[Start of section]

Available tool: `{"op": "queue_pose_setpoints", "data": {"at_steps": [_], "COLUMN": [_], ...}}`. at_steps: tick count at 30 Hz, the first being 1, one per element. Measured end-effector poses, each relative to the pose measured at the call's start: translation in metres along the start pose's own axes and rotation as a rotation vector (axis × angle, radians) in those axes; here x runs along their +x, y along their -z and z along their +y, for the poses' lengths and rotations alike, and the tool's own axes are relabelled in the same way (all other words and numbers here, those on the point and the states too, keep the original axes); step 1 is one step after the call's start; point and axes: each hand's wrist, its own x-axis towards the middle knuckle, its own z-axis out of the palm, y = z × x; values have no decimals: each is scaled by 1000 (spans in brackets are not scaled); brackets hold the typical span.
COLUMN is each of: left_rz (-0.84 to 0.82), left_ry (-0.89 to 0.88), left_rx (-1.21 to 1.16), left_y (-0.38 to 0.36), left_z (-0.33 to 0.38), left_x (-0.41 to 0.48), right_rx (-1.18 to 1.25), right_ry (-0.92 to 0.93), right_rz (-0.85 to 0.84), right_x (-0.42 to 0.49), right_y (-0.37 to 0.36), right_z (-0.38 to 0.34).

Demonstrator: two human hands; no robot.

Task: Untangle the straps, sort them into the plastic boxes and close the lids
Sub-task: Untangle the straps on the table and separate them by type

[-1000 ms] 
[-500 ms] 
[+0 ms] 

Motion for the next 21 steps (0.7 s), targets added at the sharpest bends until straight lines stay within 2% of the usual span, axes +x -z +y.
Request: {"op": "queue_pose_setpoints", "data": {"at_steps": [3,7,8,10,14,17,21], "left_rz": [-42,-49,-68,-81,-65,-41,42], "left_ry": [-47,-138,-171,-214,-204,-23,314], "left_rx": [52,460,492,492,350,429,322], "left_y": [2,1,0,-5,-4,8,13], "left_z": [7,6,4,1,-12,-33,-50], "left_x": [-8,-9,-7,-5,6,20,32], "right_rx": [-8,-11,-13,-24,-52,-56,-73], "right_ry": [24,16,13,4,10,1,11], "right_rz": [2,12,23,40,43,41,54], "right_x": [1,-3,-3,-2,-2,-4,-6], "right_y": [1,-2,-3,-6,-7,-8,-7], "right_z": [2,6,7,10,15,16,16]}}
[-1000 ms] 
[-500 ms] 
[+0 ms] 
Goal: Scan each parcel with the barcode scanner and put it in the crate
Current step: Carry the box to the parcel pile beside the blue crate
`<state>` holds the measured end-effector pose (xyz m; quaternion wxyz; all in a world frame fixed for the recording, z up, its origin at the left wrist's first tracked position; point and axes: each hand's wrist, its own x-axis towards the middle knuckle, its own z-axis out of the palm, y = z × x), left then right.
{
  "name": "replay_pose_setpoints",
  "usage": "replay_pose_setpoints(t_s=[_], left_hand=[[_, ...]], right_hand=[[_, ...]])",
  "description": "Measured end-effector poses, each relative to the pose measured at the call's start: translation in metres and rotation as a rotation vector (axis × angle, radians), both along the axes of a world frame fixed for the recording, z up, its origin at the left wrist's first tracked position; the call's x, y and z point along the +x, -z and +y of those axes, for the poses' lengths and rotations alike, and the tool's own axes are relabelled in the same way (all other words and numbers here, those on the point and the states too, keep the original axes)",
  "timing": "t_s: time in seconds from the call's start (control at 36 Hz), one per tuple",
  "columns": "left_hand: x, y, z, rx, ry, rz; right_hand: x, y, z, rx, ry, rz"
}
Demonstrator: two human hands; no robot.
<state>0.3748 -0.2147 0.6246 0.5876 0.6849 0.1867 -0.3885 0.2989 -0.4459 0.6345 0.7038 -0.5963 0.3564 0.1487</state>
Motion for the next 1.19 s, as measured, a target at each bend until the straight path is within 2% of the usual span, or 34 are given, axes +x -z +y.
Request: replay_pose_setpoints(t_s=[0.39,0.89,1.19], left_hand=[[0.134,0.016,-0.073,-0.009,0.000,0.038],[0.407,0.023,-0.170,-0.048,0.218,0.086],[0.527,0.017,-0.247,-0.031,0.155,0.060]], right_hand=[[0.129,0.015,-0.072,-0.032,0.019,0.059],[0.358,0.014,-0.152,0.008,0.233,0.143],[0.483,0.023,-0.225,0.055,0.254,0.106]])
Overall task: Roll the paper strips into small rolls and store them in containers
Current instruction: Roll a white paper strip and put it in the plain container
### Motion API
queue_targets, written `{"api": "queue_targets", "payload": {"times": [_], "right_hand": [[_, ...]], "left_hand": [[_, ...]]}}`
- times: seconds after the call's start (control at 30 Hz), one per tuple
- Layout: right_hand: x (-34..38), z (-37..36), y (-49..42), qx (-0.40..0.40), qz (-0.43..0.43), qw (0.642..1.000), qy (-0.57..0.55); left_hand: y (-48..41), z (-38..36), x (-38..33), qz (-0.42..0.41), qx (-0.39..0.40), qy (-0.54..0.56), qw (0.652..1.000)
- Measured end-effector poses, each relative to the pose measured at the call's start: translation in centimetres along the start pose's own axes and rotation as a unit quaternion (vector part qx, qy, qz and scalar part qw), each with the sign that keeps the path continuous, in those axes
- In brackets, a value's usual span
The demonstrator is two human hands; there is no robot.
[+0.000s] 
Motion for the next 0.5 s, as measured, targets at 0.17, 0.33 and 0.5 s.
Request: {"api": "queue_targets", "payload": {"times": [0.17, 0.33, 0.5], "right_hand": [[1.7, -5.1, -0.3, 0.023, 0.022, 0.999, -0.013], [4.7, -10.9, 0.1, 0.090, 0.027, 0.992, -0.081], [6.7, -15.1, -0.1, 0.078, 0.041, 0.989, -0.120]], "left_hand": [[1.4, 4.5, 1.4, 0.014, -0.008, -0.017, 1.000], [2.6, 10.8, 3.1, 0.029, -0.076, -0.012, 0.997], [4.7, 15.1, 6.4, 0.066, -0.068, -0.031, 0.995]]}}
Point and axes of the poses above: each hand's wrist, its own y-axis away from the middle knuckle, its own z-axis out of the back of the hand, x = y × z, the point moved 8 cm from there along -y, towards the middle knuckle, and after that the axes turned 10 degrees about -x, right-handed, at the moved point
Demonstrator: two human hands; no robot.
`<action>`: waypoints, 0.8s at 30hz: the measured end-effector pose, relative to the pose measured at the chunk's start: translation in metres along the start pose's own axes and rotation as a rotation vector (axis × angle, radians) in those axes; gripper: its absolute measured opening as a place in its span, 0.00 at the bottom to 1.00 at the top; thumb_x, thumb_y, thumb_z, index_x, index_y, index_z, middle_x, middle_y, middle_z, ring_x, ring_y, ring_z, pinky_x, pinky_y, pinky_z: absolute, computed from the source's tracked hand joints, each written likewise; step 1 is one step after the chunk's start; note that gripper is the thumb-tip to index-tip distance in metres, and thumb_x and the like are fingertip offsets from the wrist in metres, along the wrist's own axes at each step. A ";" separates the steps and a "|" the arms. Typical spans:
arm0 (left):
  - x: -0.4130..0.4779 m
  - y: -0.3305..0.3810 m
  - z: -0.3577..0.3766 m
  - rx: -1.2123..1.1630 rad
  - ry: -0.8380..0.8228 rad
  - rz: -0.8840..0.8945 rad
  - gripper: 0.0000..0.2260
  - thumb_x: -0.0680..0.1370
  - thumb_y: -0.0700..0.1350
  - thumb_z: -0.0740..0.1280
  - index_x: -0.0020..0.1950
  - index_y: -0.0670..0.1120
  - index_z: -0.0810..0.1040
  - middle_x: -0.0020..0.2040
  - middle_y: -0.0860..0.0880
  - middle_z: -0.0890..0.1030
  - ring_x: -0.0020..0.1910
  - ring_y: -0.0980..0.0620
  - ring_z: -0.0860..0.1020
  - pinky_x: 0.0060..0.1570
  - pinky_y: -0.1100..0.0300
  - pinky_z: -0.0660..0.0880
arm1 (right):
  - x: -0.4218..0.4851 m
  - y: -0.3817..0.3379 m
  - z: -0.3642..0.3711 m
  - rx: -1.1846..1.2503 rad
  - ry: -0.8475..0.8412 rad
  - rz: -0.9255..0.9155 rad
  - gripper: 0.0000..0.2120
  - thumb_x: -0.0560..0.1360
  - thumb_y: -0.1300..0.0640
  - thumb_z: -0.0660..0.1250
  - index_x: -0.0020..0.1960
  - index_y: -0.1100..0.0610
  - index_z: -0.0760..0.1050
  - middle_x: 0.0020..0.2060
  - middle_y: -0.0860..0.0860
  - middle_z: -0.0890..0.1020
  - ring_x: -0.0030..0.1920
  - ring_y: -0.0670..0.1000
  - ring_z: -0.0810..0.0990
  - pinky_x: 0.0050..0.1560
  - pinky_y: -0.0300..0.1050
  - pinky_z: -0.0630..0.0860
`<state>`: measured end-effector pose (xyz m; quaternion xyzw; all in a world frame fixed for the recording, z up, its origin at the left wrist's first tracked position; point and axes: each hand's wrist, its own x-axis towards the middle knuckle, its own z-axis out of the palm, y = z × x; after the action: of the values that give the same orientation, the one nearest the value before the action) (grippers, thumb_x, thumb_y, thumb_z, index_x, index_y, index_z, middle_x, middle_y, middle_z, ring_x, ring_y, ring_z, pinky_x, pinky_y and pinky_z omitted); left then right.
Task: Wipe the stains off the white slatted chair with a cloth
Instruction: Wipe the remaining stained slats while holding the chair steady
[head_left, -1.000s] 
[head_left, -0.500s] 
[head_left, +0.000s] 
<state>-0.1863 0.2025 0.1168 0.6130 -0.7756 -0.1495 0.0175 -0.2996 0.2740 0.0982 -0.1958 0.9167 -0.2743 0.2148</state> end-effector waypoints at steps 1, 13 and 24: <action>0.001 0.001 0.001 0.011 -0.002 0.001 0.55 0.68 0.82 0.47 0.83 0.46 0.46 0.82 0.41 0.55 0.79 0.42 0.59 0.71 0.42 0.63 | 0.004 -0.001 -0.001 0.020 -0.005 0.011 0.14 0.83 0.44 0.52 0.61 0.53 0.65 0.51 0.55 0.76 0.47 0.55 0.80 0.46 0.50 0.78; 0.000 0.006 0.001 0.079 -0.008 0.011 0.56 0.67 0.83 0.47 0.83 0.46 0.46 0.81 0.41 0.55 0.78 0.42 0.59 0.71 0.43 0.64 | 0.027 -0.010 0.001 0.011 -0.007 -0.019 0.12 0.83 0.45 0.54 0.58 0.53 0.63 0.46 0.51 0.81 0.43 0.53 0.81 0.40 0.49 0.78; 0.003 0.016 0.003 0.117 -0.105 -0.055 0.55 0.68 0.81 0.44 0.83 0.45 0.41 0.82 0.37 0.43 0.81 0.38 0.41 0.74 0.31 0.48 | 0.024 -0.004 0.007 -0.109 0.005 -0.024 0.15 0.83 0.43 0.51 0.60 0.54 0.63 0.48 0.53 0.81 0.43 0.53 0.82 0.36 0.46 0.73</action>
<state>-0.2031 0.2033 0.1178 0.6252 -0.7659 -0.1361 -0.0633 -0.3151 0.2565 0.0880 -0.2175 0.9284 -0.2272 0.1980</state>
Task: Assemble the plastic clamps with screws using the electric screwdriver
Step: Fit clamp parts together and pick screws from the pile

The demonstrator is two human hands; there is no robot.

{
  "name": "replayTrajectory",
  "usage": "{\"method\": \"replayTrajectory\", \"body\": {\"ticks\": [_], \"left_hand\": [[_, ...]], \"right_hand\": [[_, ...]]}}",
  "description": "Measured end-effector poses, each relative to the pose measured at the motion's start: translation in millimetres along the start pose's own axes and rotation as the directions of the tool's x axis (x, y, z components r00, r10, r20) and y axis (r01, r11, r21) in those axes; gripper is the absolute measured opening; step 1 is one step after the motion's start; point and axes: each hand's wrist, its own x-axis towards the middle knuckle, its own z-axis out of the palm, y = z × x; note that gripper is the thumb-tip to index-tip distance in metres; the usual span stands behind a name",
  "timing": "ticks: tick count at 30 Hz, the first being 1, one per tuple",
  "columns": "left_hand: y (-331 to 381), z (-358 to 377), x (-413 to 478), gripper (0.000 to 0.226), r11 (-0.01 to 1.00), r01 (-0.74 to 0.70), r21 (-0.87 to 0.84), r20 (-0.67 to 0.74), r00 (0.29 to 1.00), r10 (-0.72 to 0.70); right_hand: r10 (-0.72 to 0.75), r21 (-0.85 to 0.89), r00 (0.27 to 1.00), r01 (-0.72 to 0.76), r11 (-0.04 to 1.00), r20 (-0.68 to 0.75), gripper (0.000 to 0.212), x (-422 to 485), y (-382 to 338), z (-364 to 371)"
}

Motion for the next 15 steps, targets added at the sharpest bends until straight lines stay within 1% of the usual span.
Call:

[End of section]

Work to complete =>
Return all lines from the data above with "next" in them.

Solution to the problem =>
Motion for the next 21 steps (0.7 s), targets added at the sharpest bends until straight lines stay within 2% of the usual span, axes +x -z +y.
Motion for the next 1.19 s, as measured, a target at each bend until the straight path is within 2% of the usual span, or 34 are given, axes +x -z +y.
Motion for the next 0.5 s, as measured, targets at 0.17, 0.33 and 0.5 s.
Motion for the next 15 steps, targets added at the sharpest bends until straight lines stay within 1% of the usual span.

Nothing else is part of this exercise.